Marian m’attendait, seule dans le petit salon. Elle avait persuadé à Laura d’aller dormir, en lui promettant de me montrer, dès mon retour, le dessin avec lequel je l’avais laissée aux prises. Cette pauvre petite esquisse, vague et sans éclat, — si peu de chose en elle-même, si touchante par les idées qui s’y rattachaient, — avait été étayée avec soin sur la table, au moyen de deux gros volumes, et placée de manière à recevoir, le plus avantageusement possible, les rayons de la bougie unique à laquelle nous nous réduisions alors. Je m’assis pour regarder ce dessin, et pour raconter tout bas à Marian ce qui était arrivé. La cloison qui nous séparait de la chambre voisine était si peu épaisse, que nous distinguions presque la respiration de Laura, et que nous l’eussions nécessairement réveillée en parlant à voix haute.
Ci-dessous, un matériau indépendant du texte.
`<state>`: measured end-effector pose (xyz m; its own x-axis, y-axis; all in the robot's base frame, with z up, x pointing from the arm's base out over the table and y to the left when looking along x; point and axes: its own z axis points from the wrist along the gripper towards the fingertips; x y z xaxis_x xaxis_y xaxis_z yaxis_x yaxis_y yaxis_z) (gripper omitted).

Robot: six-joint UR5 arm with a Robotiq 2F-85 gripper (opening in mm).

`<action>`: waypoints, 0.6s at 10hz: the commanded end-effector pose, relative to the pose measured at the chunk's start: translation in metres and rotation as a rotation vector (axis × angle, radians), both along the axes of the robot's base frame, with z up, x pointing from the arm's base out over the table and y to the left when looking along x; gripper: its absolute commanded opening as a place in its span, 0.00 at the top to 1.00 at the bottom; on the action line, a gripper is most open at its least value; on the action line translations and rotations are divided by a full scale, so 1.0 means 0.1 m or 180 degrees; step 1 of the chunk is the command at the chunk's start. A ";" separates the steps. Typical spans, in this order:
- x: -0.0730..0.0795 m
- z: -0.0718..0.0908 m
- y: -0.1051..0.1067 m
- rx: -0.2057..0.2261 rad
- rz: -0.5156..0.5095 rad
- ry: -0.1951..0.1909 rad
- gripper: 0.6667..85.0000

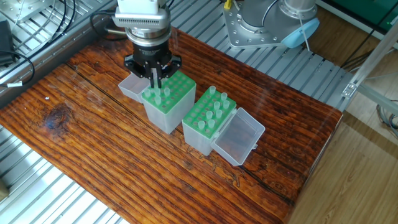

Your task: Transfer all large pipette tips from one holder to another

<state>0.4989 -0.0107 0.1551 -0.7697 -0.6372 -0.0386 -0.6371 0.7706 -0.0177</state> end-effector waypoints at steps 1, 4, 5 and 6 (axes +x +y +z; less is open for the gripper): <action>-0.04 0.19 0.02 0.0015 -0.0014 0.0042 0.87; 0.00 0.41 -0.01 -0.0026 -0.0064 0.0027 0.88; 0.04 0.44 -0.01 -0.0051 -0.0054 -0.0003 0.89; 0.06 0.48 0.01 -0.0051 -0.0049 -0.0017 0.89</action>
<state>0.4999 -0.0135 0.1891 -0.7773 -0.6287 -0.0211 -0.6281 0.7776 -0.0295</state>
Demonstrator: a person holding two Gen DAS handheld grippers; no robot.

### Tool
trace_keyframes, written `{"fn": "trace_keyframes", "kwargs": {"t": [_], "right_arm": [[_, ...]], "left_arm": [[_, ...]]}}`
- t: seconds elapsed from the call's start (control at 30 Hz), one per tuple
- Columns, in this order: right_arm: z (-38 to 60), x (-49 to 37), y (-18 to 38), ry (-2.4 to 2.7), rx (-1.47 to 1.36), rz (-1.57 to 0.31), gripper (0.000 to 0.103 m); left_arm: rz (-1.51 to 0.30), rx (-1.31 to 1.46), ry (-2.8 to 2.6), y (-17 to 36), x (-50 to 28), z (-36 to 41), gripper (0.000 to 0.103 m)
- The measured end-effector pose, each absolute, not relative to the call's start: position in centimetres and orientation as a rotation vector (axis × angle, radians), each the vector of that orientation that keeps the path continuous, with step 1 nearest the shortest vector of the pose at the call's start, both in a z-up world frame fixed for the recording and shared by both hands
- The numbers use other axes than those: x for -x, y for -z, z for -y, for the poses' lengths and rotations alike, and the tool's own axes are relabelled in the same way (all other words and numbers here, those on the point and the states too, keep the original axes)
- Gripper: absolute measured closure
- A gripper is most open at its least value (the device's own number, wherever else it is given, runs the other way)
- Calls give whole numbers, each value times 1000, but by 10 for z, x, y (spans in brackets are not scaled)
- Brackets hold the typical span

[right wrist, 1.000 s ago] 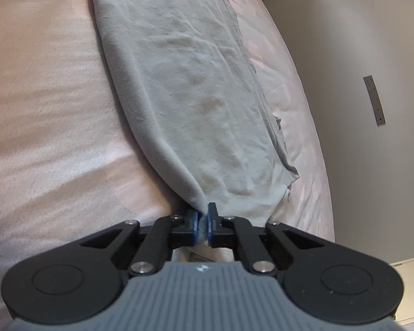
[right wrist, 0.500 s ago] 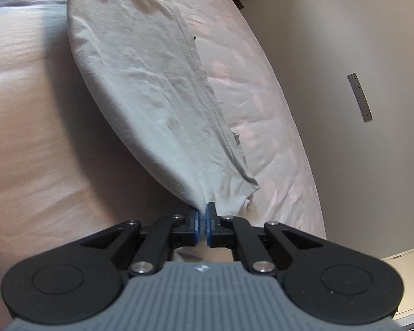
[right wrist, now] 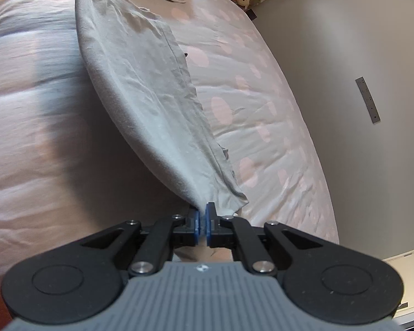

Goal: Fold clothes

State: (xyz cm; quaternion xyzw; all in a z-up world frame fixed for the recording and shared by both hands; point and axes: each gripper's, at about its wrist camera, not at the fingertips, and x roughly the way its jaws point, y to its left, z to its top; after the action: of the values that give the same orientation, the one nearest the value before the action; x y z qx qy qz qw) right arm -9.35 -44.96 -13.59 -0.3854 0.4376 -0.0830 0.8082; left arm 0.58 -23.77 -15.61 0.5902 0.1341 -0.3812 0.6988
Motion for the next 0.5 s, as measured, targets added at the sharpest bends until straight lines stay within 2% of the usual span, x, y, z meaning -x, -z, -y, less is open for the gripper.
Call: {"fn": "trace_keyframes", "kwargs": {"t": [0.27,0.5], "right_arm": [[414,156,126,158,774,-943,98],[404,166,141,134,735,-982,98]], "left_arm": [[-291,-1345,857,150,33,212,100],[-323,-1397,840,165,37,217,100]]}}
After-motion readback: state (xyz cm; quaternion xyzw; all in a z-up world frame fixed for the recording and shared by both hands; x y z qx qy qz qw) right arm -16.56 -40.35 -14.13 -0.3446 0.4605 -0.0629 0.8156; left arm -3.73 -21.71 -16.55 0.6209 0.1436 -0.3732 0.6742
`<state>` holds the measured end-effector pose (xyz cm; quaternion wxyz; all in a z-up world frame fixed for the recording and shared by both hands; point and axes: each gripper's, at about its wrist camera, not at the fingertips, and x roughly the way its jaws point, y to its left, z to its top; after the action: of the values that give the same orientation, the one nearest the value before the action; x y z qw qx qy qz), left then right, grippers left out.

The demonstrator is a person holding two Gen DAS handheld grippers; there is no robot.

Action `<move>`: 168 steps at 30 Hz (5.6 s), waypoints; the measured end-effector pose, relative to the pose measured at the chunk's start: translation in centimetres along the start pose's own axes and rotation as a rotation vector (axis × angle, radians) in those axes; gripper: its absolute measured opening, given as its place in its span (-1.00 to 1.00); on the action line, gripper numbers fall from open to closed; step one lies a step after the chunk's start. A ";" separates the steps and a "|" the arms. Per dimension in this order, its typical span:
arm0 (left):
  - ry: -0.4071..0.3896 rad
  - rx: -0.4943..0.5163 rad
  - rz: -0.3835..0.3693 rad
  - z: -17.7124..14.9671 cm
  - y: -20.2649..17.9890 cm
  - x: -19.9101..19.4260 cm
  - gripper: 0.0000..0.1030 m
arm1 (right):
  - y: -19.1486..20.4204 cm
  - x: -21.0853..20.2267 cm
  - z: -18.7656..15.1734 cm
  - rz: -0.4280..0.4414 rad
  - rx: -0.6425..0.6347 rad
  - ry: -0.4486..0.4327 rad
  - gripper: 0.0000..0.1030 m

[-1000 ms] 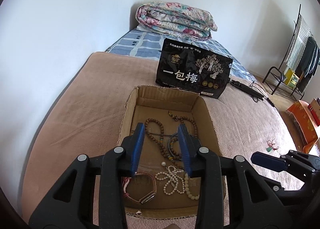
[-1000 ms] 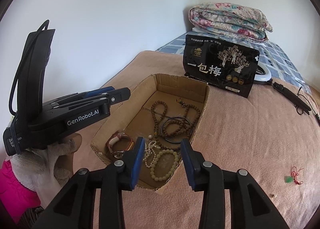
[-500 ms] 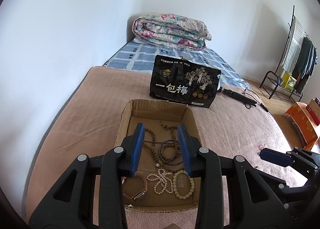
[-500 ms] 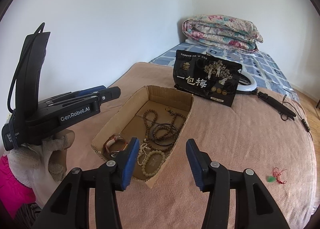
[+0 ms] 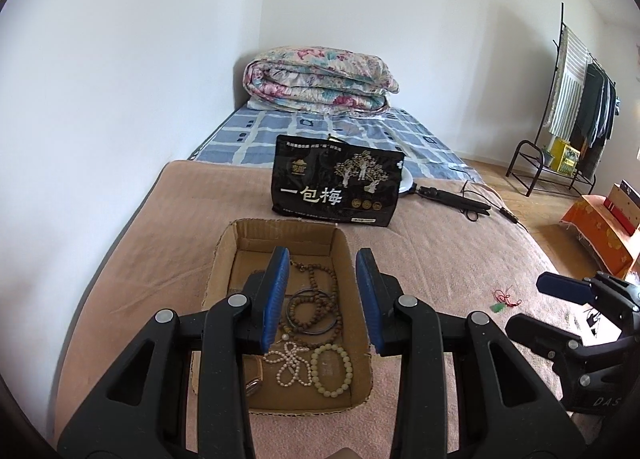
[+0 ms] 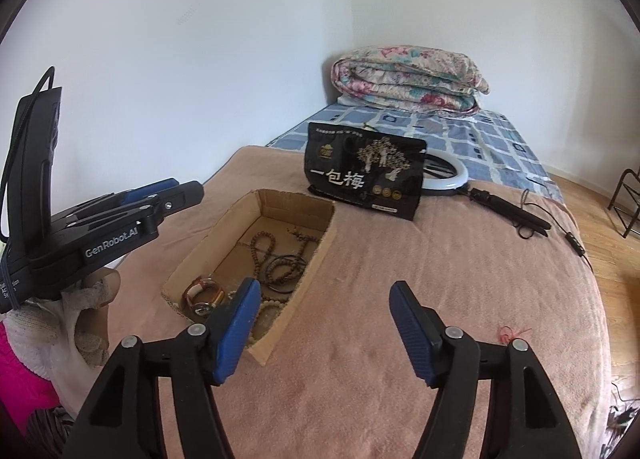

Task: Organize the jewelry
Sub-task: 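Pull both grippers back from the box toward the remaining items on the bed, then lower the left gripper around the last white pearl while the right approaches the green jade pendant, then close the left gripper on the pearl while the right grasps the green pendant, then carry the pearl with the left gripper over the box while the right carries the pendant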

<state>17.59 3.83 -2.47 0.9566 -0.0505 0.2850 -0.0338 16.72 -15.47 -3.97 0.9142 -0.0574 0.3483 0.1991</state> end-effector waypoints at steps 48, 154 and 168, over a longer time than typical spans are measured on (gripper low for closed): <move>0.062 0.149 -0.166 -3.8 -14.1 2.7 0.23 | -16.9 -4.7 -3.7 -0.351 0.176 -0.031 1.00; 0.199 0.256 -0.308 -8.4 -20.1 7.8 -0.70 | -22.0 1.4 -7.5 -0.085 0.189 0.087 -0.37; 0.092 0.191 -0.247 -5.1 -13.3 1.6 -0.70 | -16.0 -3.5 -2.5 -0.080 0.109 0.028 -0.37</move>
<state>15.67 -9.92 -6.04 0.9315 0.0079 0.3158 -0.1805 19.25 -31.85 -4.11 0.9183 -0.0240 0.3686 0.1423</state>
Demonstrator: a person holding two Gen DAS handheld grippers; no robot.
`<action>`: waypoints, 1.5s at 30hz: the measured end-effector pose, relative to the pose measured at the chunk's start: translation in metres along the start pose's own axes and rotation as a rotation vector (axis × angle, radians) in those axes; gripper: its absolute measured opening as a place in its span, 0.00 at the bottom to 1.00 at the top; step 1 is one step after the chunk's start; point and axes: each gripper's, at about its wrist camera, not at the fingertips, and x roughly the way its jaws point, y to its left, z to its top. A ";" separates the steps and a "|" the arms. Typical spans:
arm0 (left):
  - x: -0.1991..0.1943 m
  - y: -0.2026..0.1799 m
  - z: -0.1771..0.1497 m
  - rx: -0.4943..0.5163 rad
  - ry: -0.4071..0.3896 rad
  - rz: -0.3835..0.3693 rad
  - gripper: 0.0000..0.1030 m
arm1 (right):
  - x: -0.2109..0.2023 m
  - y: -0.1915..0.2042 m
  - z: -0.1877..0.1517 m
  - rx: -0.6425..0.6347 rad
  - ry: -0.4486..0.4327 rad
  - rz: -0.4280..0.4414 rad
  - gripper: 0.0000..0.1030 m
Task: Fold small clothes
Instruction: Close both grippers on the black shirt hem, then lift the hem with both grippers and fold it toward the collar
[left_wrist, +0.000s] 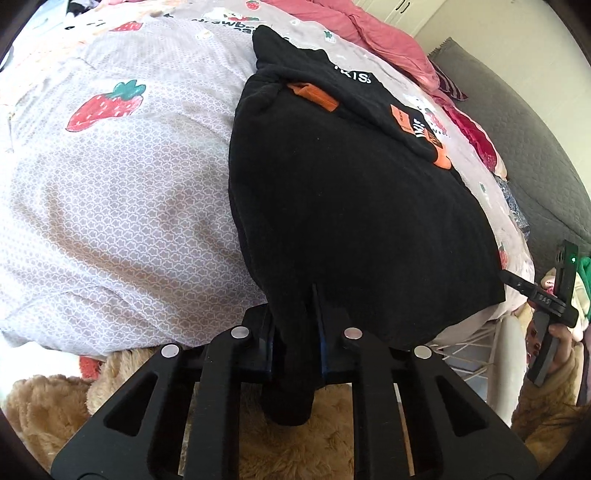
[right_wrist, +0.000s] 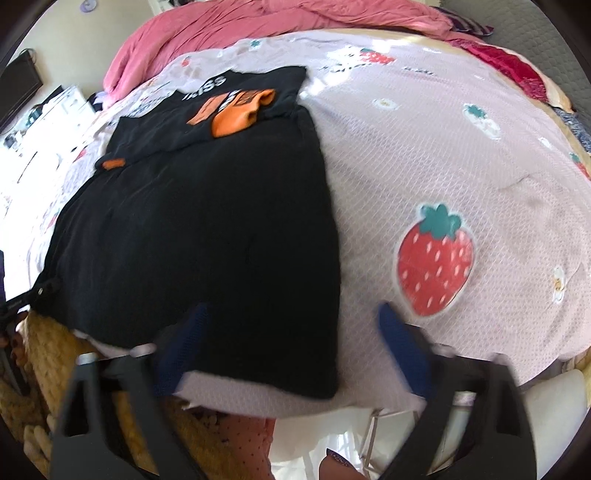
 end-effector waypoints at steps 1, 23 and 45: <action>0.000 0.001 0.000 -0.006 0.002 -0.005 0.09 | 0.001 0.001 -0.003 -0.006 0.017 0.007 0.61; -0.044 0.005 0.028 -0.017 -0.128 -0.067 0.02 | -0.060 -0.015 0.030 0.030 -0.203 0.210 0.08; -0.069 -0.004 0.132 -0.079 -0.362 -0.146 0.02 | -0.080 -0.012 0.134 0.095 -0.543 0.194 0.08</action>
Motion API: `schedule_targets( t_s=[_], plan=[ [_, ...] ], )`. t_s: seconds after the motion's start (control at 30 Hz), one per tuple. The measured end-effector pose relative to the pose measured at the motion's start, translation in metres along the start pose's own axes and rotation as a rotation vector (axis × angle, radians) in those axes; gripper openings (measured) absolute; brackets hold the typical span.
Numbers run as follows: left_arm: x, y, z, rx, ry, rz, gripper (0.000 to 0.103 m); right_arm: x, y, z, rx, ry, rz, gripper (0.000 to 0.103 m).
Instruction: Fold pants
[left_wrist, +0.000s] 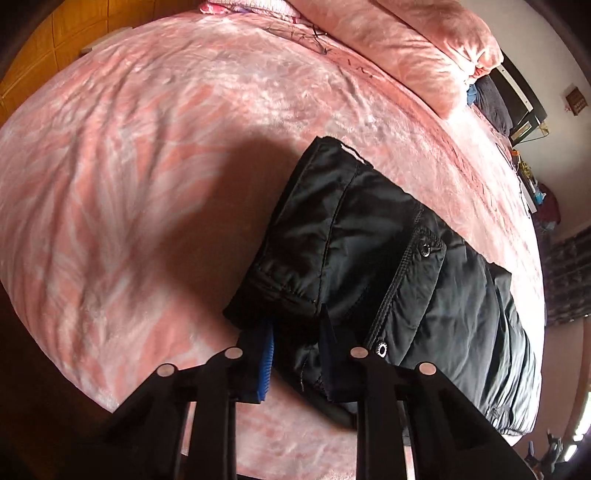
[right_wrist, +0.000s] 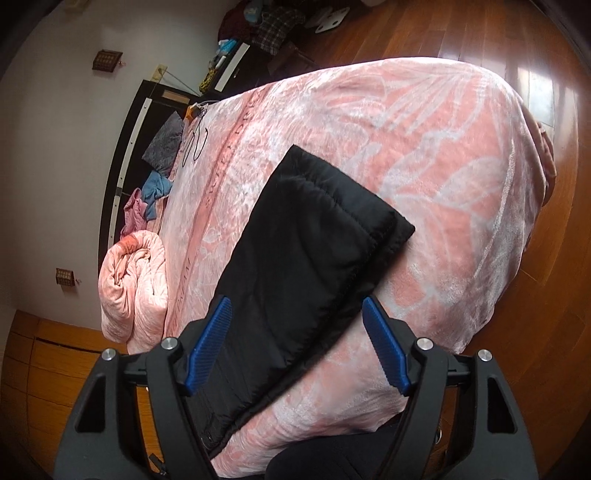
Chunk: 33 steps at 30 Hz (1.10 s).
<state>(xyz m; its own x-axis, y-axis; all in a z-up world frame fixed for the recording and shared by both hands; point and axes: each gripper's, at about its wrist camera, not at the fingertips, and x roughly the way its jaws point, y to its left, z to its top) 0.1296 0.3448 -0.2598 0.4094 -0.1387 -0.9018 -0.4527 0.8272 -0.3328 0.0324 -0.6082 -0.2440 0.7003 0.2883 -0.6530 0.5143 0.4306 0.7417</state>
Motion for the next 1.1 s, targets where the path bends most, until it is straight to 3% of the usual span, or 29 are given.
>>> schedule_targets(
  t_s=[0.3,0.37,0.4,0.5,0.7,0.87,0.93,1.03,1.1],
  plan=[
    [-0.002,-0.003,-0.005,0.005,-0.020,0.020,0.021,0.037,-0.021,0.022,0.080,0.020,-0.066,0.067],
    [-0.002,-0.004,-0.002,-0.007,-0.024,0.030,0.021,0.045,-0.023,0.025,0.087,0.032,-0.080,0.037],
    [-0.002,-0.004,0.000,-0.014,-0.030,0.036,0.021,0.046,-0.021,0.025,0.072,0.032,-0.080,0.011],
    [-0.002,-0.002,0.007,-0.040,-0.043,0.044,0.021,0.042,-0.010,0.022,0.013,0.010,-0.091,0.009],
    [0.005,-0.011,-0.005,0.034,-0.019,0.096,0.021,0.047,-0.030,0.026,0.039,0.006,-0.110,0.009],
    [0.006,-0.004,-0.005,-0.001,-0.014,0.076,0.021,0.049,-0.036,0.027,0.044,0.027,-0.116,0.015],
    [0.005,-0.008,-0.006,0.009,-0.024,0.091,0.021,0.042,-0.038,0.027,0.074,0.022,-0.101,0.025],
    [-0.003,-0.010,-0.010,0.020,-0.035,0.099,0.027,0.020,-0.041,0.026,0.090,-0.035,-0.107,0.060],
    [-0.013,-0.008,-0.015,0.014,-0.061,0.111,0.036,0.011,-0.045,0.025,0.093,-0.043,-0.099,0.061]
  ],
)
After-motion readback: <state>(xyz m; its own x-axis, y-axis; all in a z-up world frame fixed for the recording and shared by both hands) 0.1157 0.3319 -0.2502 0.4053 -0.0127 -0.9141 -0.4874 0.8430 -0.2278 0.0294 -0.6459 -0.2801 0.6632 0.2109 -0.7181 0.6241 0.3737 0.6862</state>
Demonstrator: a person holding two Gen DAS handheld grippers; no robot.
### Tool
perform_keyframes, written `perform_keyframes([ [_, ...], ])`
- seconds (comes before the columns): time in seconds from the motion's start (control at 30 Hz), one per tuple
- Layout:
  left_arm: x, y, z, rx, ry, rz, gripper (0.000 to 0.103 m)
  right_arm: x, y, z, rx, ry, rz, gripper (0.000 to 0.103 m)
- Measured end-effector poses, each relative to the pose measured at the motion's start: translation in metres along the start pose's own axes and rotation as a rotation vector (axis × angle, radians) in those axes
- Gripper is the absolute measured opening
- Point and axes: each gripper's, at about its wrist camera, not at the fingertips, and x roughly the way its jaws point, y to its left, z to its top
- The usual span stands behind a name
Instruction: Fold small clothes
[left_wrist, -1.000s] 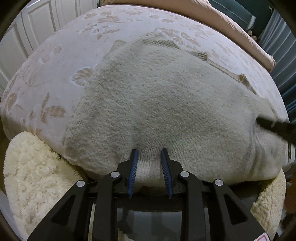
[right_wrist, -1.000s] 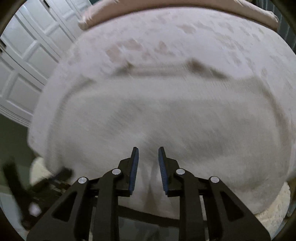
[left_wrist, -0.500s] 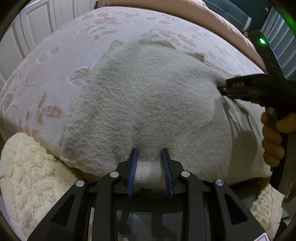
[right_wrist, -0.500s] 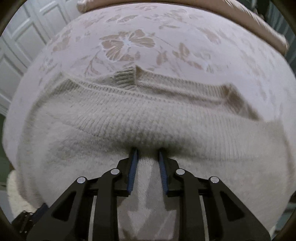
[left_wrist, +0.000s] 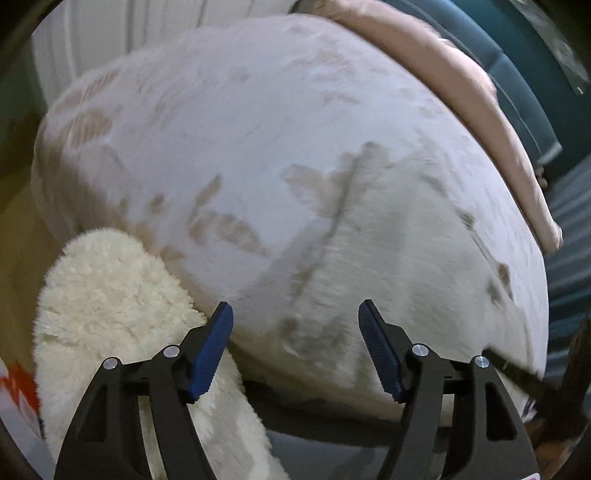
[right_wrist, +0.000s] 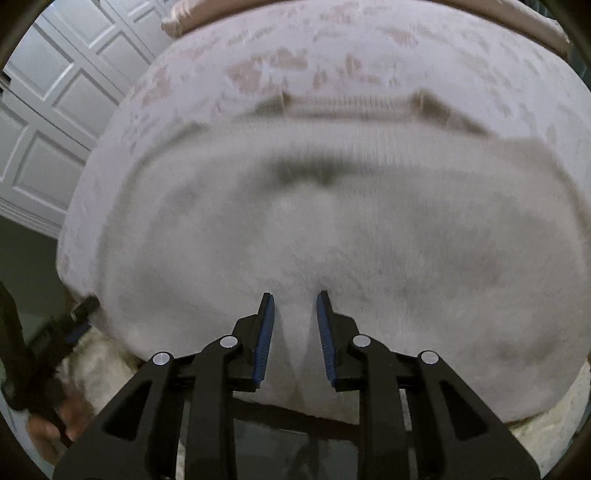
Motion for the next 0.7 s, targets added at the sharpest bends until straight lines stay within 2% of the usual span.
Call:
perform_keyframes([
  [0.1, 0.009, -0.006, 0.000, 0.020, -0.001, -0.006, 0.068, 0.007, 0.002, 0.000, -0.017, -0.012, 0.002, 0.026],
  [0.17, 0.017, -0.014, 0.000, 0.028, 0.027, -0.052, 0.067, 0.011, 0.004, 0.004, -0.022, -0.007, 0.002, 0.028],
  [0.23, 0.024, -0.019, 0.001, 0.013, 0.057, -0.083, 0.061, 0.014, 0.004, 0.007, -0.033, -0.008, 0.006, 0.029],
  [0.27, 0.024, -0.023, 0.000, 0.016, 0.054, -0.068, 0.054, 0.015, 0.003, 0.008, -0.036, -0.012, 0.013, 0.029],
  [0.3, 0.023, -0.026, 0.000, 0.030, 0.047, -0.070, 0.040, 0.015, 0.001, 0.008, -0.036, -0.015, 0.021, 0.029],
  [0.33, 0.019, -0.032, 0.001, 0.056, 0.041, -0.071, 0.034, 0.015, 0.000, 0.007, -0.033, -0.019, 0.032, 0.029],
  [0.37, 0.016, -0.036, 0.003, 0.077, 0.033, -0.069, 0.022, 0.012, -0.003, 0.006, -0.020, -0.030, 0.053, 0.029],
  [0.4, 0.007, -0.046, 0.003, 0.116, 0.019, -0.089, 0.019, 0.010, -0.007, 0.004, -0.004, -0.038, 0.073, 0.029],
  [0.43, -0.001, -0.053, 0.003, 0.138, 0.002, -0.109, 0.018, 0.006, -0.011, 0.000, 0.021, -0.045, 0.101, 0.030],
  [0.5, -0.026, -0.076, 0.001, 0.210, -0.041, -0.155, 0.016, -0.005, -0.023, -0.007, 0.073, -0.069, 0.152, 0.040],
  [0.6, -0.061, -0.126, -0.005, 0.335, -0.108, -0.204, 0.013, -0.022, -0.047, -0.022, 0.132, -0.106, 0.170, 0.042],
  [0.7, -0.081, -0.178, -0.017, 0.435, -0.133, -0.286, 0.010, -0.038, -0.076, -0.040, 0.190, -0.137, 0.179, 0.042],
])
Marian garda son calme ordinaire pendant que je lui racontais mon entrevue avec M. Kyrle. Mais son visage changea, lorsque ensuite je lui parlai des deux hommes qui m’avaient suivi, au sortir des bureaux de l’avocat, et surtout quand je lui annonçai comment j’avais découvert le retour de sir Percival.

— Mauvaises nouvelles, Walter, me dit-elle ; les pires que vous pussiez rapporter. Avez-vous quelque chose à m’apprendre ?

— J’ai quelque chose à vous remettre, lui répondis-je en lui passant la lettre que M. Kyrle avait confiée à mes soins.